Using the data below, return the stretch from the line that contains "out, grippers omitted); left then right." through the line that contains "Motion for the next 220", both included, exactly as it stands and nothing beyond it.

++++ RECORDS FOR THIS EXERCISE ++++

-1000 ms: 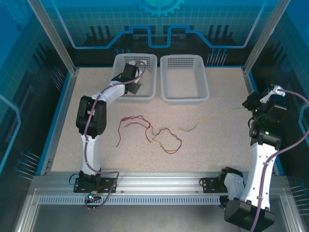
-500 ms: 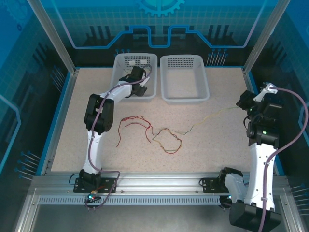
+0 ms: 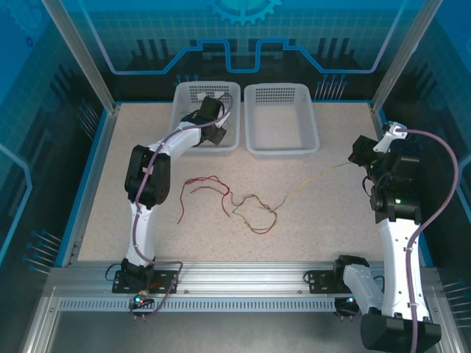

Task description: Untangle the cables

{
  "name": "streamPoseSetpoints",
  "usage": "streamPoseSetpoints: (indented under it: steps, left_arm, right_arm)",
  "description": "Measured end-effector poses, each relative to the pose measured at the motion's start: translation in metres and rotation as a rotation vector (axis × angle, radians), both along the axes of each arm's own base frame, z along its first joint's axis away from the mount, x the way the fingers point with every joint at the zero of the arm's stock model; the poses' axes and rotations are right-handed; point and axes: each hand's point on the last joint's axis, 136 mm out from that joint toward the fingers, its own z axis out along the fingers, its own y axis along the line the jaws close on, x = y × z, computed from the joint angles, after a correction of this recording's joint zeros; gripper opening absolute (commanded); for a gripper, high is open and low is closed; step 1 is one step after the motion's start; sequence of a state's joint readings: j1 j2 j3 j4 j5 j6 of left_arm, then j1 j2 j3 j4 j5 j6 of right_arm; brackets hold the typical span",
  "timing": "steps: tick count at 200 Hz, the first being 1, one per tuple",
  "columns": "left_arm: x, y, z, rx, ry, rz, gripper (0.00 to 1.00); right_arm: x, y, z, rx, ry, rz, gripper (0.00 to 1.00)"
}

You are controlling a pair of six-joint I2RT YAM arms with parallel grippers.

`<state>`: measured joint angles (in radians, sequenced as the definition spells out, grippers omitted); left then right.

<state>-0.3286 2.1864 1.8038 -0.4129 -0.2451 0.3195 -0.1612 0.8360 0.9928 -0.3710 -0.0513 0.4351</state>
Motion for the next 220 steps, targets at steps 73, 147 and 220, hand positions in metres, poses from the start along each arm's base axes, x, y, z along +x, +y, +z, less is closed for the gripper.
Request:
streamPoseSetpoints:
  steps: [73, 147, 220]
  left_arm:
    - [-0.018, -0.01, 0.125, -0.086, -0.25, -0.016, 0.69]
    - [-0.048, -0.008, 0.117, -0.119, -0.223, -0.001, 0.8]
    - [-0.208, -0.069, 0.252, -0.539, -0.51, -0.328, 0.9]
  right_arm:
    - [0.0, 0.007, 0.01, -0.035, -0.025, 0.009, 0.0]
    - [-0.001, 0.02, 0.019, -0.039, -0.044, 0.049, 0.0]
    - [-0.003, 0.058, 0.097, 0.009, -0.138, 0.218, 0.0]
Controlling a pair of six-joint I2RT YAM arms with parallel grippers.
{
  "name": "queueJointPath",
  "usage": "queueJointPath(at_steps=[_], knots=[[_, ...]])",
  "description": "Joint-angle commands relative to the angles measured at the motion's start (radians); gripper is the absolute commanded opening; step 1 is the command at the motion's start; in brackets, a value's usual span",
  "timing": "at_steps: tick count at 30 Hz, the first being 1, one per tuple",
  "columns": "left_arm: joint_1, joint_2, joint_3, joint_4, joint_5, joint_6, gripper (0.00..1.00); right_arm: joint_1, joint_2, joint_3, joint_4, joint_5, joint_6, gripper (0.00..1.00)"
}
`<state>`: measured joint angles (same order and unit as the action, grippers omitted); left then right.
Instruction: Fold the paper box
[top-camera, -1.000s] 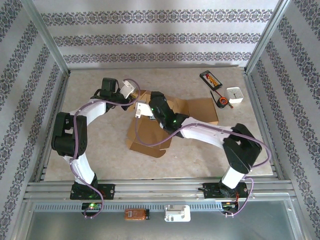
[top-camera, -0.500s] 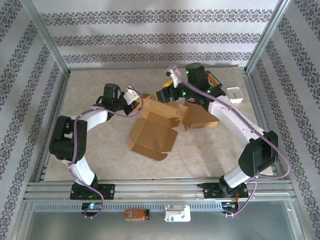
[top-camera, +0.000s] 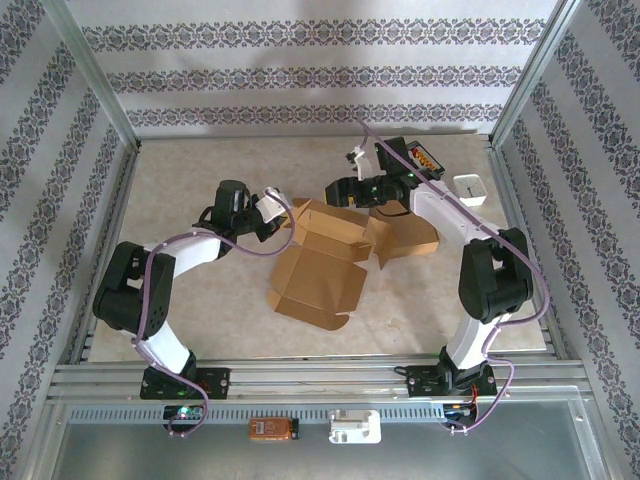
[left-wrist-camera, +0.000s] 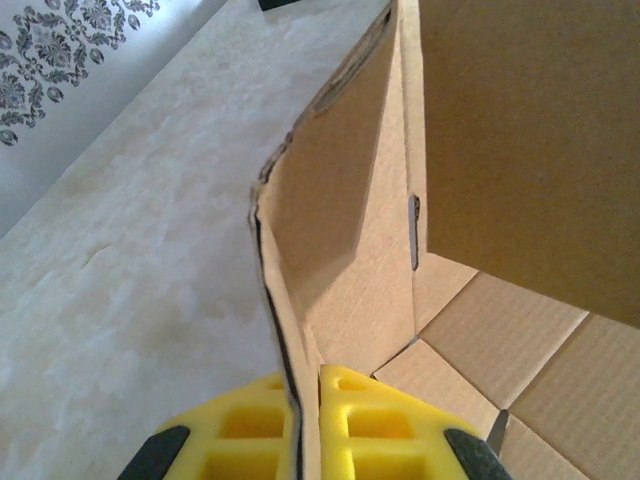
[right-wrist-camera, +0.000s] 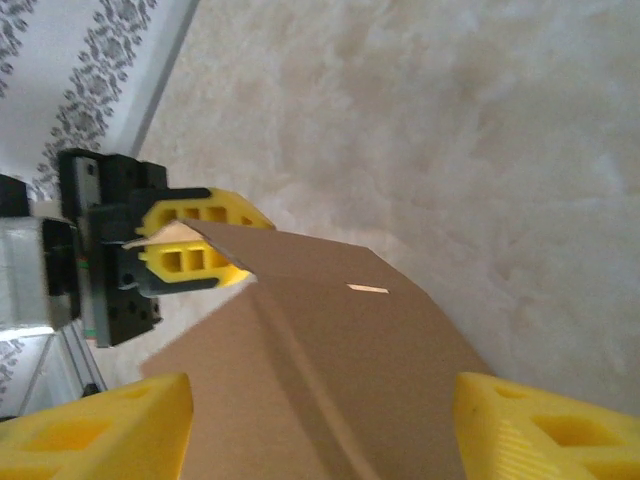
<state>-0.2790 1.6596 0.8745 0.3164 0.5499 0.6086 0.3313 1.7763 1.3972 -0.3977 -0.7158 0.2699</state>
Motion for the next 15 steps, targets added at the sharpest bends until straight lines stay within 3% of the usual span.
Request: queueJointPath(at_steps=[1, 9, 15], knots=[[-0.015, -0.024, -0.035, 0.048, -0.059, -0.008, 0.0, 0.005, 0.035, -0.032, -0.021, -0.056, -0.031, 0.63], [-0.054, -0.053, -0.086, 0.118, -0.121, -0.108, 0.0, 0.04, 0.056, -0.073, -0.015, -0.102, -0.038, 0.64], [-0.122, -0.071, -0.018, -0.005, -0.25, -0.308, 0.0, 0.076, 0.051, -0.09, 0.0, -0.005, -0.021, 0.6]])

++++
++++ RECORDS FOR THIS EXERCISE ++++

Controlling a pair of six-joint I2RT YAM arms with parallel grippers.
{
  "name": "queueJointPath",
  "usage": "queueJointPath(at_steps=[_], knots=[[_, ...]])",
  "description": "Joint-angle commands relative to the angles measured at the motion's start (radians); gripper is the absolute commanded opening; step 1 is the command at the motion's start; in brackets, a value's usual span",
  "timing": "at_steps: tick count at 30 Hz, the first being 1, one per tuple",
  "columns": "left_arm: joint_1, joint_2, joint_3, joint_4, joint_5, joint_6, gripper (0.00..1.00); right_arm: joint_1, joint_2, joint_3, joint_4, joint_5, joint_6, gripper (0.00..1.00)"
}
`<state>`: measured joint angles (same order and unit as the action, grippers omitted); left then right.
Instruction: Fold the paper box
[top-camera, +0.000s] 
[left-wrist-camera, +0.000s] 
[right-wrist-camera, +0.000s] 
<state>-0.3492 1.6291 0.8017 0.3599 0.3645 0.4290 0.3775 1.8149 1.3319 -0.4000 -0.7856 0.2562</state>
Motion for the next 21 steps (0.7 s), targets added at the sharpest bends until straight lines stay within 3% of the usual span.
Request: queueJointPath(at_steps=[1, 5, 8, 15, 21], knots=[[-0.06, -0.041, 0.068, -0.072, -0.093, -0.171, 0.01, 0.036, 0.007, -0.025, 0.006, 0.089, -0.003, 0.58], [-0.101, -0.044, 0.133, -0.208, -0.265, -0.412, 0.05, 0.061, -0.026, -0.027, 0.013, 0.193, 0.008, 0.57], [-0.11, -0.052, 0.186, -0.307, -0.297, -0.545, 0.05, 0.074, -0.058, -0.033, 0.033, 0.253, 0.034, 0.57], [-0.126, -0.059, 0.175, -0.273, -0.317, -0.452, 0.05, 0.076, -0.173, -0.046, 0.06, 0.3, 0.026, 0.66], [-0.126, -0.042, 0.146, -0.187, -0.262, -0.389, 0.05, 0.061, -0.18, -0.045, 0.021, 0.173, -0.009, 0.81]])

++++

ANSWER TO THIS PROBLEM
`<state>`: measured joint angles (in radians, sequenced as the definition spells out, grippers omitted); left then right.

<state>-0.3286 2.1864 1.8038 -0.4129 -0.2451 0.3195 -0.1612 0.8360 0.9928 -0.3710 -0.0513 0.4351</state>
Motion for the next 220 steps, targets at steps 73, 147 and 220, hand positions in metres, poses from the start along each arm's base axes, x, y, z along +x, +y, +z, less is closed for the gripper.

No additional output is needed.